- INSTRUCTIONS FOR THE TASK -
Once the pictures have been excluded, set down each remaining entry word for word.

----- STUDY MATERIAL -----

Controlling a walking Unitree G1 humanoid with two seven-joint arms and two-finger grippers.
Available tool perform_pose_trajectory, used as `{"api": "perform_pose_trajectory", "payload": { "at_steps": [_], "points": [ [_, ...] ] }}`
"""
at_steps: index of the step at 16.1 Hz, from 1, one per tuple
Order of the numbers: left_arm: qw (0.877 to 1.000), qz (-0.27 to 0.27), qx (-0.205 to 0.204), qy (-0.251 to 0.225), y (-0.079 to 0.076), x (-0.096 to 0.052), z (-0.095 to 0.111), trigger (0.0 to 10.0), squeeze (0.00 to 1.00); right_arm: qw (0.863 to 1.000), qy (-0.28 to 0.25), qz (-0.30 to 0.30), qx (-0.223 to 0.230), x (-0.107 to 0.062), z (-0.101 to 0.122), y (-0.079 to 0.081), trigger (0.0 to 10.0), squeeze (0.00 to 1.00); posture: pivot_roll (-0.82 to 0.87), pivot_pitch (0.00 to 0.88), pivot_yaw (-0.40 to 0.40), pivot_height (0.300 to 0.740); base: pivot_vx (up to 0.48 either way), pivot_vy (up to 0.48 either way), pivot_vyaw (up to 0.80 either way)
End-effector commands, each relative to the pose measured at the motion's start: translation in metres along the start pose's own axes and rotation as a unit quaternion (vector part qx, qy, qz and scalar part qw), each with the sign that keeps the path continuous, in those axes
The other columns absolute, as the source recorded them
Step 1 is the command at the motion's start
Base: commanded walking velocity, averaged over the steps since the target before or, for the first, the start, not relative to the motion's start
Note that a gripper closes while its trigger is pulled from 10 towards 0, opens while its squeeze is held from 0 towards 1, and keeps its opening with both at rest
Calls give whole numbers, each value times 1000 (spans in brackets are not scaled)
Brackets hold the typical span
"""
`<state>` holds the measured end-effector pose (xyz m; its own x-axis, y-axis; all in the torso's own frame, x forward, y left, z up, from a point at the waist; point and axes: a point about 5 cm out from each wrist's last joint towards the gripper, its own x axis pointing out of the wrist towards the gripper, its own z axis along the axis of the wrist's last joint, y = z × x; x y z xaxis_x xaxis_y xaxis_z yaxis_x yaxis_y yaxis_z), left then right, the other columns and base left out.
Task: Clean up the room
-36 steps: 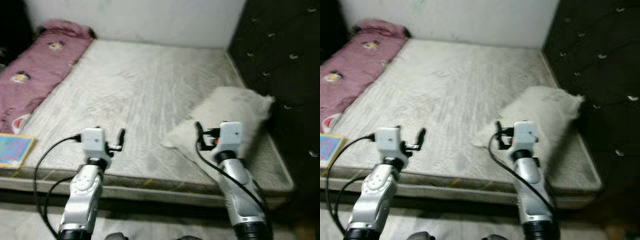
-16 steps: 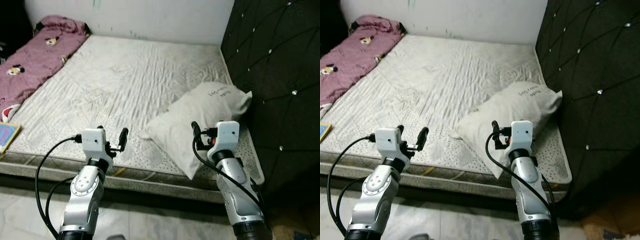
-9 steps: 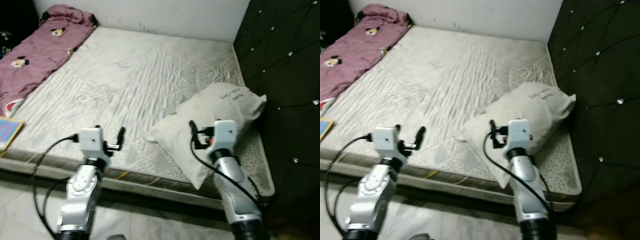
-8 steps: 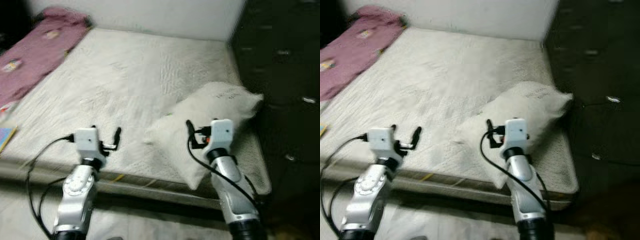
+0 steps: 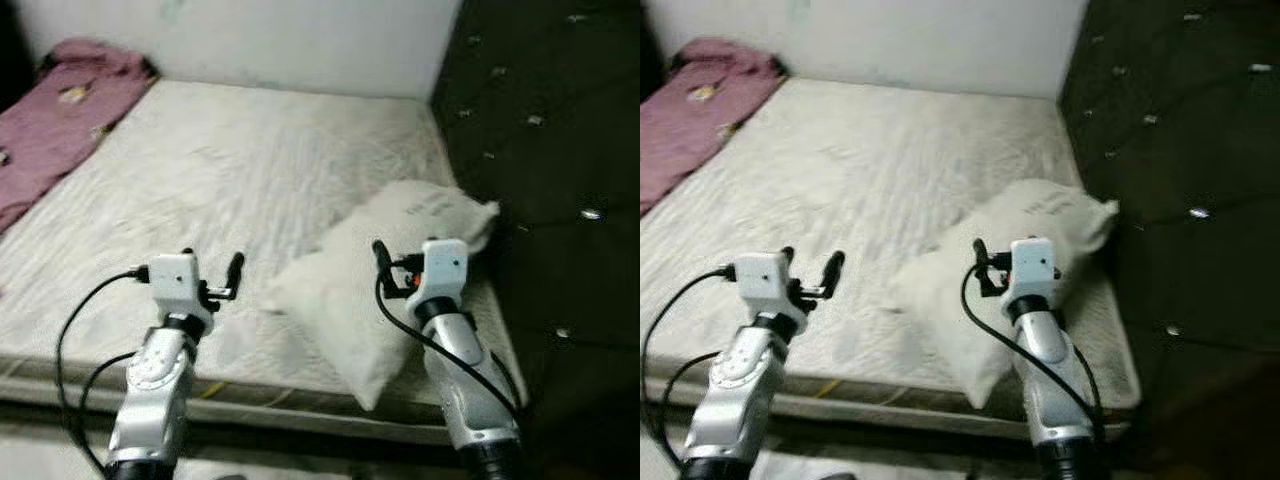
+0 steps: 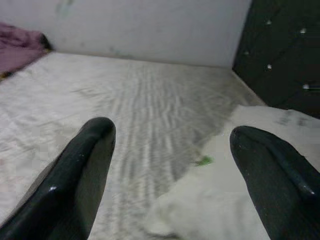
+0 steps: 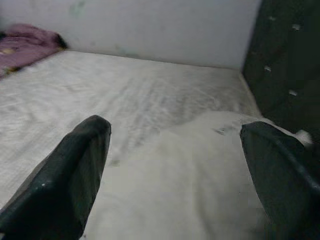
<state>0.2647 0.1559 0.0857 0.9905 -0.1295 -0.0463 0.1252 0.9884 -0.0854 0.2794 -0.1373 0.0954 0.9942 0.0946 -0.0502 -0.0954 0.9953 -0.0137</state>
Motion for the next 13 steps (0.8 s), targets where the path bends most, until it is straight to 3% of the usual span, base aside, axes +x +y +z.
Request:
{"api": "perform_pose_trajectory", "payload": {
  "at_steps": [1, 6, 13],
  "points": [
    [1000, 7, 8, 5, 1, 0, -1, 10000, 0, 1000, -8, -7, 0, 2, 5, -3, 10000, 0, 22, 0, -16, 740, 0, 0, 0],
    [1000, -1, 9, 3, -2, 1, 0, 10000, 0, 1000, -6, -7, -2, 2, 5, -3, 10000, 0, 23, 0, -20, 740, 0, -59, 0],
    [1000, -1, 5, 3, -2, 1, 0, 10000, 0, 1000, -3, -7, -4, 3, 4, -4, 10000, 0, 25, 0, -23, 740, 0, -480, 0]
  ]
}}
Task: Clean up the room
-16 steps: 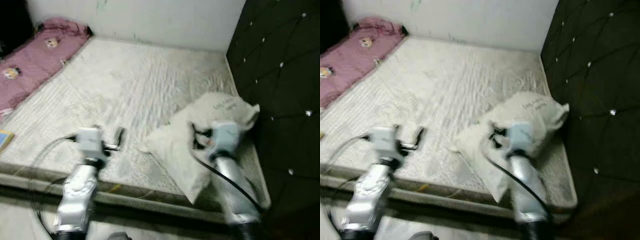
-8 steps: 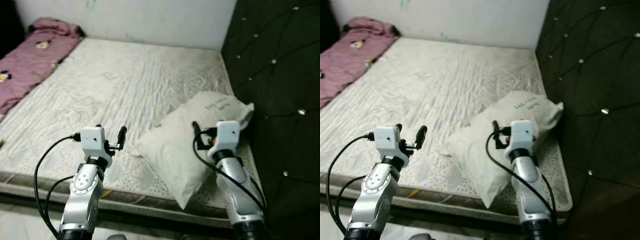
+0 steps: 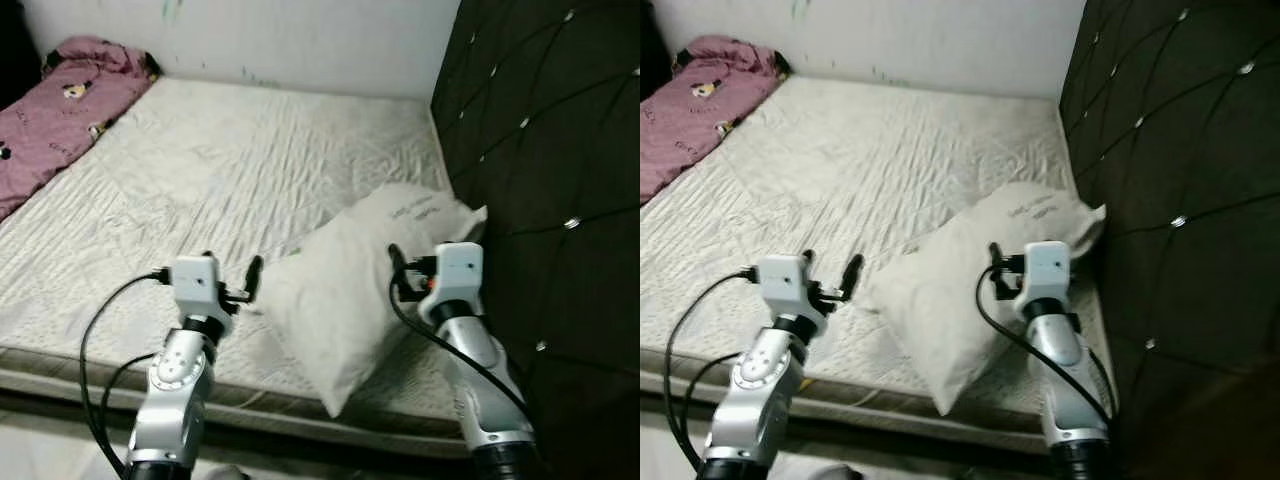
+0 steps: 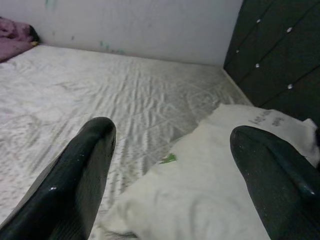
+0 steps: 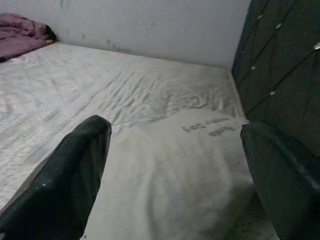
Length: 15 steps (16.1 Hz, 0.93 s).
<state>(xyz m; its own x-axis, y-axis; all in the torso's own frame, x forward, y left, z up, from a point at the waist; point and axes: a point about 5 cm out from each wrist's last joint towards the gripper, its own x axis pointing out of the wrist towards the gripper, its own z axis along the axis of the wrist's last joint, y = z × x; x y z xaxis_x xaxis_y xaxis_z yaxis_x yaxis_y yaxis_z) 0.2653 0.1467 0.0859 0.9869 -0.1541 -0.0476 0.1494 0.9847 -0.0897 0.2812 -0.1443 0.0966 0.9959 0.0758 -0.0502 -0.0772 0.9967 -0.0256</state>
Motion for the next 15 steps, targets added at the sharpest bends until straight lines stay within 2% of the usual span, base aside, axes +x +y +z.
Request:
{"api": "perform_pose_trajectory", "payload": {
  "at_steps": [1, 2, 6, 8, 12, 15],
  "points": [
    [1000, 12, 7, 1, 7, -1, 1, 10000, 0, 1000, -3, 2, 2, 2, 3, 3, 10000, 0, 25, 0, -23, 740, 0, -480, 0],
    [1000, 11, 8, 1, 7, -1, 1, 10000, 0, 1000, -3, 2, 2, 2, 2, 3, 10000, 0, 25, 0, -23, 740, 0, -480, 0],
    [1000, 31, 0, 5, 12, 0, -1, 10000, 0, 1000, -4, 2, 1, 3, 2, 3, 10000, 0, 26, 0, -22, 740, 0, 0, 0],
    [999, 38, 10, -2, 15, 0, 0, 10000, 0, 1000, -4, 2, 1, 3, 2, 3, 10000, 0, 26, 0, -21, 740, 0, 0, 0],
    [999, 46, 24, -7, 18, 0, 2, 10000, 0, 1000, -5, 0, 2, 3, 3, 3, 10000, 0, 25, 0, -20, 740, 0, 0, -767],
    [999, 41, 19, -8, 17, 0, 2, 10000, 0, 1000, -5, 0, 2, 4, 3, 3, 10000, 0, 25, 0, -20, 740, 0, 0, 0]
  ]
}}
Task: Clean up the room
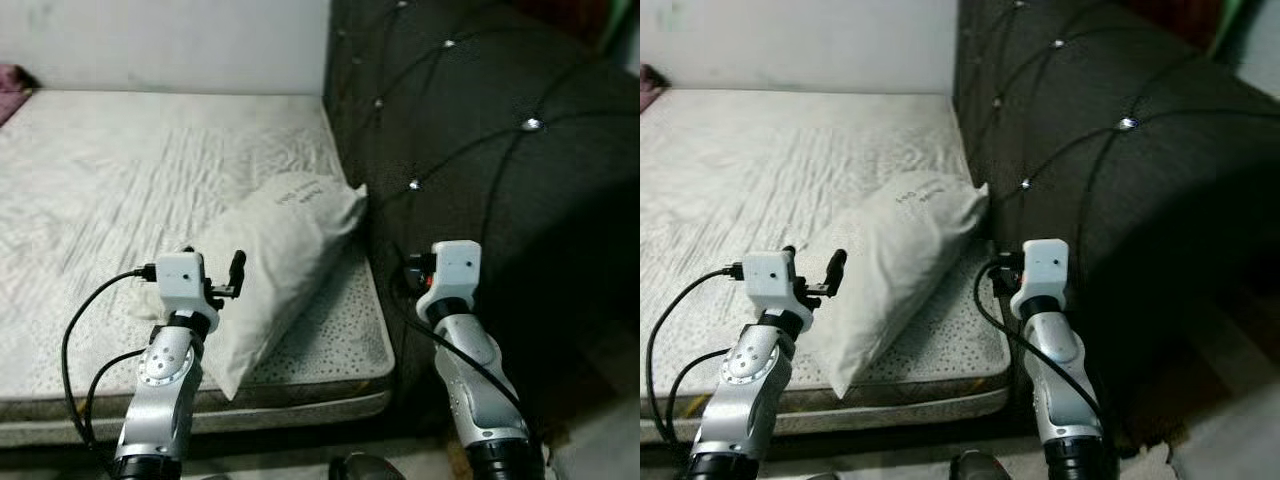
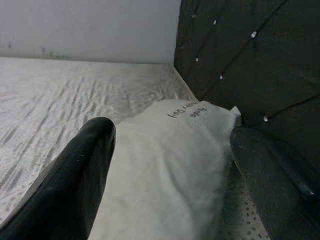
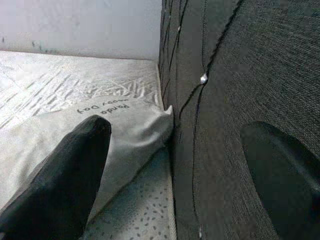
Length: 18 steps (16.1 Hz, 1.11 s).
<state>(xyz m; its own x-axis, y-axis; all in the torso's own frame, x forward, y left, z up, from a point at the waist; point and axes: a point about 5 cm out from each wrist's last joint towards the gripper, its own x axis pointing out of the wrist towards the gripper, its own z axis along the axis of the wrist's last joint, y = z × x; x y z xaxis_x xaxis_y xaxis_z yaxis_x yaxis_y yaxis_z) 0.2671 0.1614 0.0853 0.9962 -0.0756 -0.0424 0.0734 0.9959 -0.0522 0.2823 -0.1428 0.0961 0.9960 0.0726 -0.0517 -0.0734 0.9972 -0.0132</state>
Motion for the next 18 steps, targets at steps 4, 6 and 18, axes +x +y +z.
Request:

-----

- ANSWER TO THIS PROBLEM -
Controlling a walking Unitree G1 humanoid with two seven-joint arms and two-finger grippers.
Available tool perform_pose_trajectory, used as `{"api": "perform_pose_trajectory", "payload": { "at_steps": [_], "points": [ [_, ...] ] }}`
"""
at_steps: index of the step at 16.1 Hz, from 1, one per tuple
Order of the numbers: left_arm: qw (0.877 to 1.000), qz (-0.27 to 0.27), qx (-0.205 to 0.204), qy (-0.251 to 0.225), y (-0.079 to 0.076), x (-0.096 to 0.052), z (-0.095 to 0.111), trigger (0.0 to 10.0), squeeze (0.00 to 1.00); right_arm: qw (0.863 to 1.000), qy (-0.28 to 0.25), qz (-0.30 to 0.30), qx (-0.223 to 0.230), x (-0.107 to 0.062), z (-0.101 to 0.122), y (-0.079 to 0.081), trigger (0.0 to 10.0), squeeze (0.00 to 1.00); posture: pivot_roll (-0.82 to 0.87), pivot_pitch (0.00 to 0.88), pivot_yaw (-0.40 to 0.40), pivot_height (0.300 to 0.740); base: pivot_vx (up to 0.48 either way), pivot_vy (up to 0.48 either way), pivot_vyaw (up to 0.80 either way)
End-effector commands, each relative to the pose measured at the motion's start: translation in metres along the start pose's own axes and rotation as a unit quaternion (vector part qx, qy, qz and scalar part qw), each with the sign that keeps the path continuous, in those axes
The other columns absolute, as the source recorded them
Step 1 is the command at the motion's start
Base: commanded walking velocity, averaged over the steps since the target before or, for the first, the start, not relative to the motion's start
Note that a gripper closes while its trigger is pulled from 10 towards 0, opens while its squeeze is held from 0 towards 1, and keeps its opening with both at rest
Calls give whole numbers, each value times 1000 (spans in brackets are not scaled)
Brackets hold the typical span
"""
`<state>` holds the measured end-effector pose (xyz m; its own x-axis, y-axis; all in the torso's own frame, x forward, y left, z up, from a point at the waist; point and axes: a point about 5 cm out from each wrist's last joint towards the gripper, its own x axis pointing out of the wrist towards the gripper, its own z axis along the axis of the wrist's last joint, y = z × x; x y z xaxis_x xaxis_y xaxis_z yaxis_x yaxis_y yaxis_z), left then right, the other columns and base left out.
Task: Clean up the room
-36 steps: 
-16 steps: 
-9 steps: 
-8 steps: 
+0 steps: 
+0 steps: 
+0 steps: 
<state>0.2647 0.1559 0.0857 0.9905 -0.1295 -0.0463 0.1252 0.9884 -0.0854 0.2794 -0.1373 0.0954 0.9942 0.0946 -0.0502 -0.0954 0.9953 -0.0137</state>
Motion for the next 13 steps (0.8 s), targets where the path bends most, until it is straight to 3% of the usual span, base aside, axes +x +y +z.
Request:
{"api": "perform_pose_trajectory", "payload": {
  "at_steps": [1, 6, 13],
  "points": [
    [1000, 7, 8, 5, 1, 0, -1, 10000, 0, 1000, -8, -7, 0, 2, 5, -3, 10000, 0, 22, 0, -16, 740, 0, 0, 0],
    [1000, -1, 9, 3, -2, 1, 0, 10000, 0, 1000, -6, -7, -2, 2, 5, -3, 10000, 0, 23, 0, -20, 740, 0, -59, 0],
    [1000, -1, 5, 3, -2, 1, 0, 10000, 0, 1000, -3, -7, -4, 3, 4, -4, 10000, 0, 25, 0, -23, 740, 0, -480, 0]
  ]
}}
Task: Clean up the room
-16 steps: 
-8 steps: 
+0 steps: 
+0 steps: 
+0 steps: 
Length: 15 steps (16.1 Hz, 0.93 s).
<state>(xyz m; its own x-axis, y-axis; all in the torso's own frame, x forward, y left, z up, from a point at the waist; point and axes: a point about 5 cm out from each wrist's last joint towards the gripper, its own x axis pointing out of the wrist towards the gripper, its own z axis along the axis of the wrist's last joint, y = z × x; x y z xaxis_x xaxis_y xaxis_z yaxis_x yaxis_y yaxis_z) 0.2653 0.1467 0.0859 0.9869 -0.1541 -0.0476 0.1494 0.9847 -0.0897 0.2812 -0.1443 0.0966 0.9959 0.0758 -0.0502 -0.0772 0.9967 -0.0256</state>
Motion for the next 15 steps, targets added at the sharpest bends until straight lines stay within 2% of the usual span, base aside, axes +x +y +z.
Request:
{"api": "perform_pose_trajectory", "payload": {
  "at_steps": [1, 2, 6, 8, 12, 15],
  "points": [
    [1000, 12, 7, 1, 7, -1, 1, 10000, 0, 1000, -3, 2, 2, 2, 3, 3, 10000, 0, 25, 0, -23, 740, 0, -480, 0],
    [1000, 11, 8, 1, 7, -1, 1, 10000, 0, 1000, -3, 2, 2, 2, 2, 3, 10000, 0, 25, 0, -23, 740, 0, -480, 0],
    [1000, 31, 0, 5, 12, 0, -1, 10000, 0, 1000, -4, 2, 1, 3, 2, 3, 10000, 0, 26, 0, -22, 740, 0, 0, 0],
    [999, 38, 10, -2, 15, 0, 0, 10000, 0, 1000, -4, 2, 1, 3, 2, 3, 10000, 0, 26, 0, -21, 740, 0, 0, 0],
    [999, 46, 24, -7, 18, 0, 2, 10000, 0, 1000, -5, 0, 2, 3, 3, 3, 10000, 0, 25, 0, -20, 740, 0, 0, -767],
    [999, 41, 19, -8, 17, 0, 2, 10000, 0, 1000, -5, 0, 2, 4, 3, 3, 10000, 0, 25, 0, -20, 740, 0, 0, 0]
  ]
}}
Task: Clean up the room
Length: 18 steps (16.1 Hz, 1.11 s).
<state>(xyz m; its own x-axis, y-axis; all in the torso's own frame, x forward, y left, z up, from a point at the waist; point and axes: a point about 5 cm out from each wrist's last joint towards the gripper, its own x axis pointing out of the wrist towards the gripper, its own z axis along the axis of the wrist's last joint, y = z × x; x y z xaxis_x xaxis_y xaxis_z yaxis_x yaxis_y yaxis_z) 0.2671 0.1614 0.0853 0.9962 -0.0756 -0.0424 0.0734 0.9959 -0.0522 0.2823 -0.1428 0.0961 0.9960 0.0726 -0.0517 -0.0734 0.9972 -0.0132</state>
Motion for the next 18 steps, targets at steps 4, 6 and 18, axes +x +y +z.
Request:

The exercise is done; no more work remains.